2011年7月9日(土)「しんぶん赤旗」

きょうの潮流


 牛舎で、道ばたで、倒れゆく牛たち。避難させられた飼い主たち。詩人の石川逸子さんは詠みます▼「(神国日本は不敗)の次は/(日本の原発は安全)神話の/生贄(いけにえ)になった 動物たち・人間たち」(『詩人会議』8月号「牛のささやき」)。詩人は、放射能に汚染された地をさまよう牛の姿に、歴史の曲がり角をみたのでしょう▼多くの人が3・11以来、日本は時代の変わり目にきていると感じ取っています。もっとも、違う人はいます。福島原発の事故のあと、「原子力行政が曲がり角にきているとは思わない」と語ったのは、米倉・日本経団連会長です▼「1000年に1度の津波に耐えているのは素晴らしいこと」と、東電と国をかばった財界トップ・米倉氏。しかし今度は、やはり経団連の有力企業の九州電力が、原発を守るため“やらせメール”事件をおこす始末です。財界を動かす日本の大企業の経営能力に、疑問がつのります▼世界に進出してきた日本の大企業群。しかし足元は、欧米に例をみない、長時間労働、人道にもとる派遣など非正規労働、下請けいじめ。いわば、前近代色濃いルール破りで会社をもたせています。
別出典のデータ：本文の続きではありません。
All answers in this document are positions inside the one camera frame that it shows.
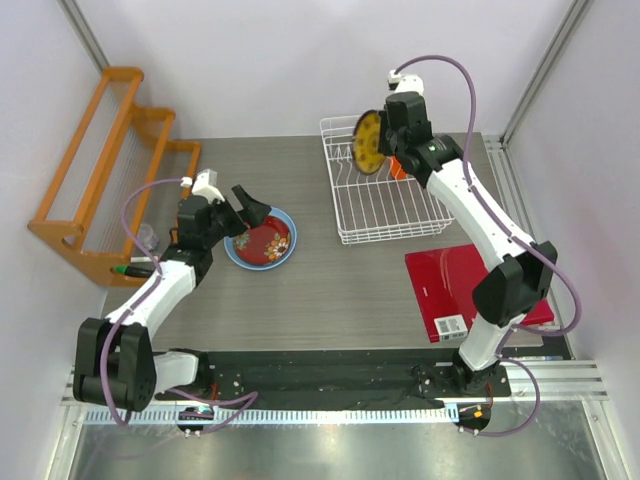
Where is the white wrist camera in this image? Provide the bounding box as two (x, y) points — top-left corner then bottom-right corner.
(387, 70), (424, 96)
(180, 168), (225, 204)

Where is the aluminium frame rail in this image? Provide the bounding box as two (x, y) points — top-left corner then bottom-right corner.
(59, 359), (614, 426)

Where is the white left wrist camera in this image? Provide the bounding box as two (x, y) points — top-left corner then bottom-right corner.
(180, 168), (225, 204)

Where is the yellow patterned plate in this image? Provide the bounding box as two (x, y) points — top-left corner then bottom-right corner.
(351, 110), (389, 176)

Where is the light blue plate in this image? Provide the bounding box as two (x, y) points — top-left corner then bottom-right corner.
(224, 207), (297, 271)

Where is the grey wall conduit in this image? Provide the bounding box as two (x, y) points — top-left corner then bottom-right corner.
(57, 0), (110, 71)

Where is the orange wooden rack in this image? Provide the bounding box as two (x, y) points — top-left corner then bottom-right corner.
(28, 67), (201, 287)

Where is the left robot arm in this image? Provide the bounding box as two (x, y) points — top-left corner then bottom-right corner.
(73, 185), (271, 425)

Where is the red cutting board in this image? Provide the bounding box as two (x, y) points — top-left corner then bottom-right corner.
(403, 243), (556, 344)

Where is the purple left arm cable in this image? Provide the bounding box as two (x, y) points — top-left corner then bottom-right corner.
(102, 177), (259, 434)

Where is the green marker pen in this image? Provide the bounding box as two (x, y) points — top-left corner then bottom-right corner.
(112, 265), (154, 278)

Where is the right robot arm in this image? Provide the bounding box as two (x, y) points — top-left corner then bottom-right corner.
(380, 92), (558, 395)

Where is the orange plate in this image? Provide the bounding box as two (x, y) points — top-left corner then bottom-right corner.
(390, 157), (407, 181)

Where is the red floral plate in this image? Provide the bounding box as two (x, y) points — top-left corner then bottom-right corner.
(232, 215), (292, 267)

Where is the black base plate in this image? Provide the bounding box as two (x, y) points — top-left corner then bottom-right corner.
(154, 347), (511, 412)

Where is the clear plastic cup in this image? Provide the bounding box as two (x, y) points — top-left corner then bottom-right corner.
(137, 223), (159, 252)

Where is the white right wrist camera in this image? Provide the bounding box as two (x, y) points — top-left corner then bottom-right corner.
(387, 70), (424, 96)

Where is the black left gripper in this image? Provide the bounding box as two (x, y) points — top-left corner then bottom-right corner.
(202, 186), (270, 248)

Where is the white wire dish rack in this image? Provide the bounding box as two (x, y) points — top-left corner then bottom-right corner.
(319, 115), (454, 245)

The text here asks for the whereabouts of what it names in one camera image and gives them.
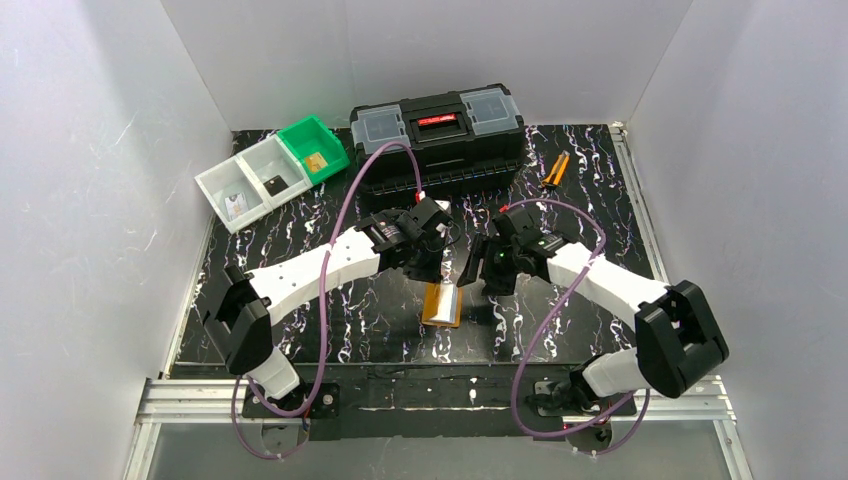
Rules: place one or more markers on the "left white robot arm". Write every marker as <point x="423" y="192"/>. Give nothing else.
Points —
<point x="240" y="326"/>

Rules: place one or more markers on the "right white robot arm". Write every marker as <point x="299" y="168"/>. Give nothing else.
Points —
<point x="677" y="338"/>

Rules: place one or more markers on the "middle white plastic bin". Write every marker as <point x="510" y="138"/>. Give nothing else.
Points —
<point x="268" y="158"/>

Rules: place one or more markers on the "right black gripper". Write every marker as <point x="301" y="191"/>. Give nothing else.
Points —
<point x="494" y="263"/>

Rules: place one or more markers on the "green plastic bin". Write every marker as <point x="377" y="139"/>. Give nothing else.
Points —
<point x="310" y="135"/>

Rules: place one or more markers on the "black credit card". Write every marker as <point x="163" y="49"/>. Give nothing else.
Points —
<point x="275" y="185"/>

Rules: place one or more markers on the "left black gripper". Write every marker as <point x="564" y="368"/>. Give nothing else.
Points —
<point x="427" y="250"/>

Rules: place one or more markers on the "gold credit card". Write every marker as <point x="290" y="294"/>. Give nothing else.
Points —
<point x="315" y="162"/>

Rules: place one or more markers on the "black toolbox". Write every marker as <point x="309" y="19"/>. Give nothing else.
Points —
<point x="455" y="142"/>

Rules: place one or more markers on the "aluminium frame rail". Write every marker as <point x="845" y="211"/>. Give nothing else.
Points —
<point x="427" y="403"/>

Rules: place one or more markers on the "orange card holder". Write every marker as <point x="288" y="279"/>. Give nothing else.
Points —
<point x="442" y="305"/>

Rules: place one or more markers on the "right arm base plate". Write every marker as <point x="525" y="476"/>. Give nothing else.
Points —
<point x="560" y="398"/>

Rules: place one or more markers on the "orange utility knife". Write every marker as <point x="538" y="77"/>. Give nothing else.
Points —
<point x="557" y="173"/>

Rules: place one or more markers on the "white credit card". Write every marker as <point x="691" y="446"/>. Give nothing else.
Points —
<point x="236" y="205"/>

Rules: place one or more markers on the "white plastic bin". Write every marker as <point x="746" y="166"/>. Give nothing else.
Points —
<point x="268" y="158"/>
<point x="225" y="179"/>

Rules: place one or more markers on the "left white plastic bin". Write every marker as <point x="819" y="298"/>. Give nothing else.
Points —
<point x="225" y="179"/>

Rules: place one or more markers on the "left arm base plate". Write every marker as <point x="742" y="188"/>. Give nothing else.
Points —
<point x="325" y="406"/>

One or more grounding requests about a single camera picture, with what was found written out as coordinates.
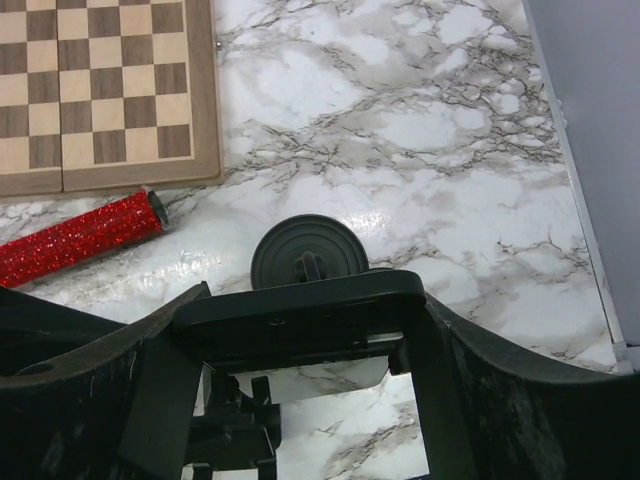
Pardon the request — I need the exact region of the black round-base phone holder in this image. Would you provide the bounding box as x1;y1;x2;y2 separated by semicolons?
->
189;213;369;480

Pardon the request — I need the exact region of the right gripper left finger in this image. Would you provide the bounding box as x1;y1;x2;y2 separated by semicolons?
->
1;283;210;479

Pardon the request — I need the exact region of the red glitter toy microphone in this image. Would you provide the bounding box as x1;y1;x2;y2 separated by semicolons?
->
1;189;169;288

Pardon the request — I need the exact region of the wooden chessboard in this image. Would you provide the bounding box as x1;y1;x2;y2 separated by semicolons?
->
1;1;223;197

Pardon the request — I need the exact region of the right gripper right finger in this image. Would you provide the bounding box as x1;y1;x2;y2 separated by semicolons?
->
400;294;639;479

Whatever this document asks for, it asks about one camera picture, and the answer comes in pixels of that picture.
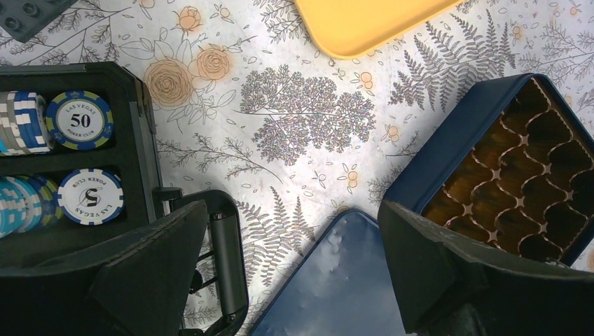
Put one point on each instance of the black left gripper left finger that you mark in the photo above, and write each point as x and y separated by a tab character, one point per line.
113	279

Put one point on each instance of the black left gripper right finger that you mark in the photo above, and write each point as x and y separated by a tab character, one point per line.
448	284

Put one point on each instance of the blue tin with brown insert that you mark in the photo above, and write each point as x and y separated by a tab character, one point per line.
510	167

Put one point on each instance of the white blue poker chip 5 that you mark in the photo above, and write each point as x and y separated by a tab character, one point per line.
91	196

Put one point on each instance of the blue tin lid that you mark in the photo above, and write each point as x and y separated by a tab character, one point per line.
342	287

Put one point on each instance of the black poker chip case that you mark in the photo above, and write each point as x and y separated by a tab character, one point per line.
217	302

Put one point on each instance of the blue poker chip 50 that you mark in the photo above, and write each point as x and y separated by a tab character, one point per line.
79	120

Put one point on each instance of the floral table cloth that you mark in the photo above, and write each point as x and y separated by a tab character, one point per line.
245	102

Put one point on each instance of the yellow plastic tray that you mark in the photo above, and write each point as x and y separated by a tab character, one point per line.
348	29
そのうえ、大変な事故を起こし、各国が脱原発にすすんでも、なお原発にしがみつく▼世界に通用しない人権軽視の経営を続けないと、あるいは人命の危機がともなう原発に頼らないと、資本主義を成り立たせられないほど無能力なのでしょうか。とすれば、“脱財界支配”への歴史の曲がり角にもきています。